I'm in Sacramento, CA (North-east of San Francisco) and had tons of drop-outs on my ride into work. When I checked antenna aiming on my MyFi, all I saw was signal from the satellite, I was receiving no terrestrial signal. In the office, my SkyFi 2 Boombox is getting nothing. Hopefully they'll fix this soon!

--Andrew


----------



## JamesTPDI

I can't recieve XM aviation weather at all. The car systems have many drop out points that were never there before.

James NH


----------



## Richard King

I just got back from running around a bit. There is still a problem. I drove around my building a few times and each time that I got on the east side of the building I lost the signal with signal returning when I got on the west side of the building. This has never happened before. This would indicate to me a problem with the east satellite. I have the same problem in my carport, another area where I have never had a problem before. Not good.


----------



## wilbur_the_goose

according to postings at www.xmfan.com, XM-3 is out of service. Apparently, XM-3 serves Eastern North America.


----------



## cb7214

no problems here in my vehicle, stationary, will check on the ride home though


----------



## wilbur_the_goose

cb - if you're in an open field, you're fine... Get near a hill or trees and it's toast.
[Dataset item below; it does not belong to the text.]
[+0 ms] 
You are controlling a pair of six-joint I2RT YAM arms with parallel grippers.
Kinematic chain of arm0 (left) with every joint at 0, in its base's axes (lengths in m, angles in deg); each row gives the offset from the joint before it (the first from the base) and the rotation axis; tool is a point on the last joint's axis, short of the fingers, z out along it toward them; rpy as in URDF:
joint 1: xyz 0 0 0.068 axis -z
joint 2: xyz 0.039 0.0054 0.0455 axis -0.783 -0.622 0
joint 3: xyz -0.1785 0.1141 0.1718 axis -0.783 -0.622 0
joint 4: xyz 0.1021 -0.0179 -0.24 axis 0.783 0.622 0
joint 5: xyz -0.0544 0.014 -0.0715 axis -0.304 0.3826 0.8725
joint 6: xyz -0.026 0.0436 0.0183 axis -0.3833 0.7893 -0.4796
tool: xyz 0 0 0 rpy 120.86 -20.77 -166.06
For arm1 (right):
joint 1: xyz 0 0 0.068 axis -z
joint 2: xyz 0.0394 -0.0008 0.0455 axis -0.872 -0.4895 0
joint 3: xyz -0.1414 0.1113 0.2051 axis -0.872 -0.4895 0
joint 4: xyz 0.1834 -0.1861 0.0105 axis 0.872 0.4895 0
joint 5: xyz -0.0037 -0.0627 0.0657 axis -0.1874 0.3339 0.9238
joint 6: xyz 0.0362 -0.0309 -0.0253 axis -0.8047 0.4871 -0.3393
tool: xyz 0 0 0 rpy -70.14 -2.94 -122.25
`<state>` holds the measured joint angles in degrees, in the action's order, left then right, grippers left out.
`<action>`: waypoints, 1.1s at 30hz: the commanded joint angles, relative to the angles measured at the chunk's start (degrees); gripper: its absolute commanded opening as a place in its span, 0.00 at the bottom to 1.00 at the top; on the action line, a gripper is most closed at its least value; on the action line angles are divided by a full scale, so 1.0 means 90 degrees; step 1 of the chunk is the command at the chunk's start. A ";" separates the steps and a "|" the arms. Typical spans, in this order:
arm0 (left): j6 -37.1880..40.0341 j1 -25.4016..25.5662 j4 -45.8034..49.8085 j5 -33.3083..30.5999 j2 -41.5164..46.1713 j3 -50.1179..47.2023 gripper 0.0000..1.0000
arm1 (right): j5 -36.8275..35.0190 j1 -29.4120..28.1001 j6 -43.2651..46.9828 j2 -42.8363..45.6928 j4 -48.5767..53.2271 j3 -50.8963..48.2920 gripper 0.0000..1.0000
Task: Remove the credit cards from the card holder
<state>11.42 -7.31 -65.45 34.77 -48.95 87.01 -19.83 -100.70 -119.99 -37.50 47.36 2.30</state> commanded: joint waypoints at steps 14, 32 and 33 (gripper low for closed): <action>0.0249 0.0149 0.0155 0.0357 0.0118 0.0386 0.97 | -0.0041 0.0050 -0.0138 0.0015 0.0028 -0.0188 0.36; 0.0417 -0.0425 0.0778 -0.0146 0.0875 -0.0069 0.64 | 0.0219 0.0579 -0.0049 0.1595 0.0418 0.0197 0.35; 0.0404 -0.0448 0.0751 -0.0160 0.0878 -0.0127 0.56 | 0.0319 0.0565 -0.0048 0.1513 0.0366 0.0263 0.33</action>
Check out http://www.xmfan.com/viewtopic.php?t=80511&postdays=0&postorder=asc&start=0 for the latest.


----------



## cb7214

wilbur_the_goose said:


> cb - if you're in an open field, you're fine... Get near a hill or trees and it's toast.
> 
> Check out http://www.xmfan.com/viewtopic.php?t=80511&postdays=0&postorder=asc&start=0 for the latest.


im in a parking lot next to a several story building facing south, like i said i will have to see on the way home


----------



## waynebtx

Have had dropouts for the last two days here in south texas.


----------



## mikeliedke

Not working here in Chicago! Coincidentally, I had taken my radio and antenna away from my office last week for vacation. Now that I have returned today I have been trying to get it to work all day with no luck :-( Couldn't figure out why it worked before I left and wouldn't work again today. I thought I had broken something! 
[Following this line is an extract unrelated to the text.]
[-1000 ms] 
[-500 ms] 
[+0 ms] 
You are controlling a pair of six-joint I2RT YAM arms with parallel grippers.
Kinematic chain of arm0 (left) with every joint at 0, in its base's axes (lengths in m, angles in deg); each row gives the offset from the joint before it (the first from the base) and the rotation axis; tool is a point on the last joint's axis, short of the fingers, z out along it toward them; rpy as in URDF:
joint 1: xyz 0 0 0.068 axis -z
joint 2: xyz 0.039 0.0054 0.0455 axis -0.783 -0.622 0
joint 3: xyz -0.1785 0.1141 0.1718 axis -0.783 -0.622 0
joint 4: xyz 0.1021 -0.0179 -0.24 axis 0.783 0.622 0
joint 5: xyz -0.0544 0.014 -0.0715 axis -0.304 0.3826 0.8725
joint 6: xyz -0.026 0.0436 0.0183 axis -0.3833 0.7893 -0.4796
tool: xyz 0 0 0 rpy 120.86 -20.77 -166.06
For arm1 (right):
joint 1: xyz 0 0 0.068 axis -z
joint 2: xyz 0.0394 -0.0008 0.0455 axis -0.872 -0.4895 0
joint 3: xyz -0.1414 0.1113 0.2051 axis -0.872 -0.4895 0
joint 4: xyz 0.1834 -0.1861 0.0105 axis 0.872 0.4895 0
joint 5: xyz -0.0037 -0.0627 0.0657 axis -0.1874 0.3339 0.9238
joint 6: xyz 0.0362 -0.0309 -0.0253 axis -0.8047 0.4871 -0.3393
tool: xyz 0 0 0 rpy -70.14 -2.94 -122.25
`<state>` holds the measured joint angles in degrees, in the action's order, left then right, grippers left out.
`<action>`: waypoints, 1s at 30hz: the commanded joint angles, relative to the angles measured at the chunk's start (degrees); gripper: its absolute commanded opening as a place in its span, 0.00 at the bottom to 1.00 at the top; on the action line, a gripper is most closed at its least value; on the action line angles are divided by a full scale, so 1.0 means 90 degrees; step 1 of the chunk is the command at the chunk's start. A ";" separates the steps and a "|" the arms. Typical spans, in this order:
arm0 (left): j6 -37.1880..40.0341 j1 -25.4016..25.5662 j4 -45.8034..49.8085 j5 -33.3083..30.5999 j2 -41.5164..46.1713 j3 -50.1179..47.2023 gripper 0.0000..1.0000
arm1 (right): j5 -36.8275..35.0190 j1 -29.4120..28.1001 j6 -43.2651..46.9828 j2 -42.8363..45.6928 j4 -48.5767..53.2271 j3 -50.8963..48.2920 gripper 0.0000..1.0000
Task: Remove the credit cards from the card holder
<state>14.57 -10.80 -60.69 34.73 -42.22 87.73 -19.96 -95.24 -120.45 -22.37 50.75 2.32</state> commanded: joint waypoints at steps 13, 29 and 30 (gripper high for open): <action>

I'm getting one bar at best and it fades out most of the time. I'm glad I checked here, because I didn't find this info anywhere else... (XM's site is blocked here at work). Thanks for the updates everyone!!!

Mike


----------



## jsk

I find it interesting that it has been down for hours, but no news organizations are covering it as of right now. I just did a Google search for "XM" and "XM Outage" and received only one hit from a small site that referenced XMFan.com.


----------



## tomcrown1

"UPDATE 2: An XM Spokesman has provided this statement regarding the issue:

"We are experiencing a temporary degraded performance issue, which has affected some of our customers. We expect to return to normal service levels this evening."

Here is the link to the news on XM outage

http://www.orbitcast.com/

Oky the site orbitcast is back up. It seems their server had a problem with so many folks going to their site to get the latest news on the XM signal.

Click on the above link to get the latest news.


----------



## wilbur_the_goose

If you want to reach a real person at XM = (202) 380-4000

They told me they have no idea when it will be back up...


----------



## w6fxj

For what it is worth, in Barstow I am receiving the maximum signal strength using a mini-dock connected to an Onkyo TX-SR604. The antenna is located outside on the south side of the house tilted 35° above the horizon. That is in the ecliptic plane where all geosynchronous satellites are located. The time is 1:50PM PDT on May 21, 2007. No signal dropouts at this time. I did notice a few stuttering periods around 5:30 AM PDT this morning. 

Can anyone explain how XM handles their satellite broadcasting? I am out in the middle of the Mojave Desert and can not receive any XM ground based repeaters.


----------



## reddice

I went to my therapist earlier and I was listing inside a building and was able to get a signal fine from the terrestrial on my Inno. I walked home listing to recording content. Come home and put it on live and all I get is no signal. I hooked it up to my home dock and still get no signal. I took a nap. Wake up a few hours later and I am able to get a faint signal of one bar of satellite. I just tried it now and I am getting no signal again.


----------



## wilbur_the_goose

Generally speaking, the further east you are, the more likely you are to have problems.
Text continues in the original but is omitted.